If the Milky Way contains about 100 billion stars and if the star gates in New Eden connect on average only every 1.000th star in its space, then New Eden would use 0,005 % of Milky Way’s space and cover an area of around 700 light years across.

But without any “hard facts” those are just number games.

Edit:
There is another possible way to at least estimate the size of New Eden. Look at the nebulae of the four major factions and compare there size with real life nebulae.

I’m too lazy to do the math now, but 700 light years, give or take, does fit.

I remember reading the Old Man Star chronicle to form a connection you send a ship with crew and everything needed to build a gate moved at the exit point the old fashion way which takes many many years.

It’s possible the EVE Gate collapse destroyed alot of stars leaving us with just what we got or colonizing more systems is ongoing but it’ll take dozens or hundreds of years for seed ships to reach and built connection gates or an ancient EVE race like Talocan reshaped the cluster for their needs somehow

AFAIK new eden is a globular star cluster of the milky way galaxy. so omega centauri, pyxis, or any of the other 150+ known globular clusters in our galaxy (or just a made up one)

If we ignore that in the real world globular clusters are generally low on the elements required to form planets, most everything else about them makes a lot of sense for eve. Low hanging fruit, eve is often called a cluster. but going beyond that, the average star cluster is only about 100,000 stars, which means that at ~5000 systems roughly 5% of the cluster is connected by stargates. so fairly well colonized but still leaving plenty of room for “boring” or “un-profitable” stars that no one ever bothered to connect with.

Globular clusters are also much more dense than the rest of the solar system, with the cores of some clusters having seperations between stars only about as far as our solar system. now obviously the eve cluster isn’t QUITE that dense, but when you compare it to the main milky way they are practically crammed in there.
For reference, there are only 12 or so stars within 10 light years of earth.
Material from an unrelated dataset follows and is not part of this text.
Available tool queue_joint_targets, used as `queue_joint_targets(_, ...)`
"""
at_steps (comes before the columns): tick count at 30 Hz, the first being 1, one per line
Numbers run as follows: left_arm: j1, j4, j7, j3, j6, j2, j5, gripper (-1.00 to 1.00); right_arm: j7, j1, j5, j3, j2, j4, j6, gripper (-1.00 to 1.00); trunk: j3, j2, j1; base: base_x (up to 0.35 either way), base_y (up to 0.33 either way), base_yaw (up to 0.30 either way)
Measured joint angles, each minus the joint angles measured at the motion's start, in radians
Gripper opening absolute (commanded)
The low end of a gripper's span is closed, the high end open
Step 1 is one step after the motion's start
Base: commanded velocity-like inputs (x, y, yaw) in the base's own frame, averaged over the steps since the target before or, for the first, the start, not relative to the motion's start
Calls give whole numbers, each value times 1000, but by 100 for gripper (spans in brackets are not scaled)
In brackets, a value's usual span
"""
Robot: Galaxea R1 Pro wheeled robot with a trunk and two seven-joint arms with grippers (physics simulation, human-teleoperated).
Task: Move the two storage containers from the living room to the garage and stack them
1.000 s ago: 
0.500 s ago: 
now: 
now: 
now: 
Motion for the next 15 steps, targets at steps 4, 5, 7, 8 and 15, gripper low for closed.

Choosing a semi-random system in eve (I went with osht in curse because the name amuses me) there are 372 systems within 10 light years.

Finally, globular clusters are somewhat seperated from the rest of the galaxy, they still orbit the galactic center so are still “part” of it, but there is generally a band of rather empty space between them and the rest of the galaxy (not completely empty mind you, and some are closer than others. but relatively speaking). which would explain why none of the 4 races have ever tried to expand beyond that cluster. since even sending a ship out there at the highest warps they can manage would still take hundreds or even thousands of years (assuming they can even keep their warp engines going for that long) just to reach the galaxy proper, and even then there is no guarantee that a gate network could be set up over those kinds of ranges.

so its likely that the empires of eve are aware of the rest of the milky way galaxy. in much the same way that we are aware of it. but likely pay even less attention to it than we do, since, being so distantly separated from it its unlikely that they would ever be able to reach it anyways making it more of a mild scientific curiosity until technology develops further (and they have bigger things to worry about)

Yes building gates sucks the old fashioned way BUT we know Sansha nation stole wormhole generating technology and Jovians had it too just before they passed their mantle to SOCT and drifters have same tech also available.

So,if we really really wanted to traverse immense distances to unknown systems we may have a way to do it without doing a thousand year warp trip to get a gate on the exit.

The existence of a supermassive black hole at the centre of New Eden and the close distance of the stars which are usually between one or two light years apart would allude to it not being a cluster but the centre of a galaxy which is mostly occluded from observation due to all the dust and nebulas in the local area.